### [Problem statement]
Using the listing below, please count the lines that contain the string "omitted". Only the number is wanted.

==================================================

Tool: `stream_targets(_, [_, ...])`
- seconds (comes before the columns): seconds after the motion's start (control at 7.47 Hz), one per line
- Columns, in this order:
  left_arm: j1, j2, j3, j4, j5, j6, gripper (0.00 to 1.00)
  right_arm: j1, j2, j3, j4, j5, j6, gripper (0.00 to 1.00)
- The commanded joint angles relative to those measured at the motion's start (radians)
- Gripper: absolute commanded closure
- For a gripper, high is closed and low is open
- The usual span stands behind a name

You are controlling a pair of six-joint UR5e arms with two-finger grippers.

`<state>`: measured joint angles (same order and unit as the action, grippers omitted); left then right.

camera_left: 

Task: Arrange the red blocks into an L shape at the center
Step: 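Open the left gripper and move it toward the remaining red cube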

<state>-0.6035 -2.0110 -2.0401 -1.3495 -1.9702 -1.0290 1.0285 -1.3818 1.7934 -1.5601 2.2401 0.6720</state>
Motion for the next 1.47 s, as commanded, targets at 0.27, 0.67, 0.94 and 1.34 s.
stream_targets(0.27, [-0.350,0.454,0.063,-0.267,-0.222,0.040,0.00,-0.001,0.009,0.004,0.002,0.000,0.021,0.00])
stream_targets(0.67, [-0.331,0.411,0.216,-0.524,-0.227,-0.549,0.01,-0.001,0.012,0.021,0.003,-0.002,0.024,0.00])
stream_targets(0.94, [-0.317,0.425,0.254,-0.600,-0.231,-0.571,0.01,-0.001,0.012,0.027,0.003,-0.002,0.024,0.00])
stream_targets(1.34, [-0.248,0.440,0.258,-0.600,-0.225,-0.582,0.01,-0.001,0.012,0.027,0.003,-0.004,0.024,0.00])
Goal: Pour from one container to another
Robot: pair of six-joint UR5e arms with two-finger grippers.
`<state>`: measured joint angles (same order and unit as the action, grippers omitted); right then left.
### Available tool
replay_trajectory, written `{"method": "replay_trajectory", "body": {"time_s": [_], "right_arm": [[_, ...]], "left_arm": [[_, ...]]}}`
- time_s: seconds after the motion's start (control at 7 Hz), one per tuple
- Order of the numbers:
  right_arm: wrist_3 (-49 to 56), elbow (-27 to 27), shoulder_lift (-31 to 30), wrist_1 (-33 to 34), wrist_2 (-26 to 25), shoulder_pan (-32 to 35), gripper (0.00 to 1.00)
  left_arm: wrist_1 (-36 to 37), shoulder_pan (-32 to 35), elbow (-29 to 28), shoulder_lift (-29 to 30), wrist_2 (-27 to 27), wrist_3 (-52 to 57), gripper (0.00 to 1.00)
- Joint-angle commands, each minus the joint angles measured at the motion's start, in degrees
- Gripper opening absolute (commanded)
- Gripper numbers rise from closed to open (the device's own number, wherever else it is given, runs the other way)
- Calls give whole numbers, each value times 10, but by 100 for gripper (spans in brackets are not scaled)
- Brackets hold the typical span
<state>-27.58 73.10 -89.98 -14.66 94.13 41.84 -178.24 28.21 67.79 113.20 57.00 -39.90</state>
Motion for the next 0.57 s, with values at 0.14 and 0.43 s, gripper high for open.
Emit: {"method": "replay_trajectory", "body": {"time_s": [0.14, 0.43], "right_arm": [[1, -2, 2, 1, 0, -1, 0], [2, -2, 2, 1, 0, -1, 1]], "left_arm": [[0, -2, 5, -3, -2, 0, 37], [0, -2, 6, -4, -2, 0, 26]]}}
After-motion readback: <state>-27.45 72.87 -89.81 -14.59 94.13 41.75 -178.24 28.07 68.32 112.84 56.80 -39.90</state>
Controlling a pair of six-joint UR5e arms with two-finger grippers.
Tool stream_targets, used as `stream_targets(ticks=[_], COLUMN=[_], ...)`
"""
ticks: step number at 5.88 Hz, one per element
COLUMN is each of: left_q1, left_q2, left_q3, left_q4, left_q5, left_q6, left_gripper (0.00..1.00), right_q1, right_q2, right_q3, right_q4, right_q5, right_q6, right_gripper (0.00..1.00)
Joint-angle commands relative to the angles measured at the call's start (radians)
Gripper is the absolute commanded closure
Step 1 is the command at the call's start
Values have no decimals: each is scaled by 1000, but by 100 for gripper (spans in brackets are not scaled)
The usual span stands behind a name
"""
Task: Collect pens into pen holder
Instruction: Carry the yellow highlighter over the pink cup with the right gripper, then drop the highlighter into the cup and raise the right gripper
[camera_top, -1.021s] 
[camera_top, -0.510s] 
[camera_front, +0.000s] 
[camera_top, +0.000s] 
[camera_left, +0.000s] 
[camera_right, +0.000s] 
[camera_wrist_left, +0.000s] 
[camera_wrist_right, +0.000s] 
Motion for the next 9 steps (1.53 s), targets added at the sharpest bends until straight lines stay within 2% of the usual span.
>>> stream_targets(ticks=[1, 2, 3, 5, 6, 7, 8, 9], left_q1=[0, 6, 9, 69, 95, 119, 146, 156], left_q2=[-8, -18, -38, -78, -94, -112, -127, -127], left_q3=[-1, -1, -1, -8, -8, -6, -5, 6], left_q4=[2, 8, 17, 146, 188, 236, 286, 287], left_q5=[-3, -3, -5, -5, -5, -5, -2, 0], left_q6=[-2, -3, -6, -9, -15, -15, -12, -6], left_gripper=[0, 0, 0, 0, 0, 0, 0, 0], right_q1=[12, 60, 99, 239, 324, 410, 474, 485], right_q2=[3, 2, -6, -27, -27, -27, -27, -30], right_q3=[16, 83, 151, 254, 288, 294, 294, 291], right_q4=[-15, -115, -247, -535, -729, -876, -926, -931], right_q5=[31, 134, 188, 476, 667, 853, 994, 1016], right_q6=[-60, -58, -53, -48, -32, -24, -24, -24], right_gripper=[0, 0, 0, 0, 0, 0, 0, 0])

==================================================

### [Result]
2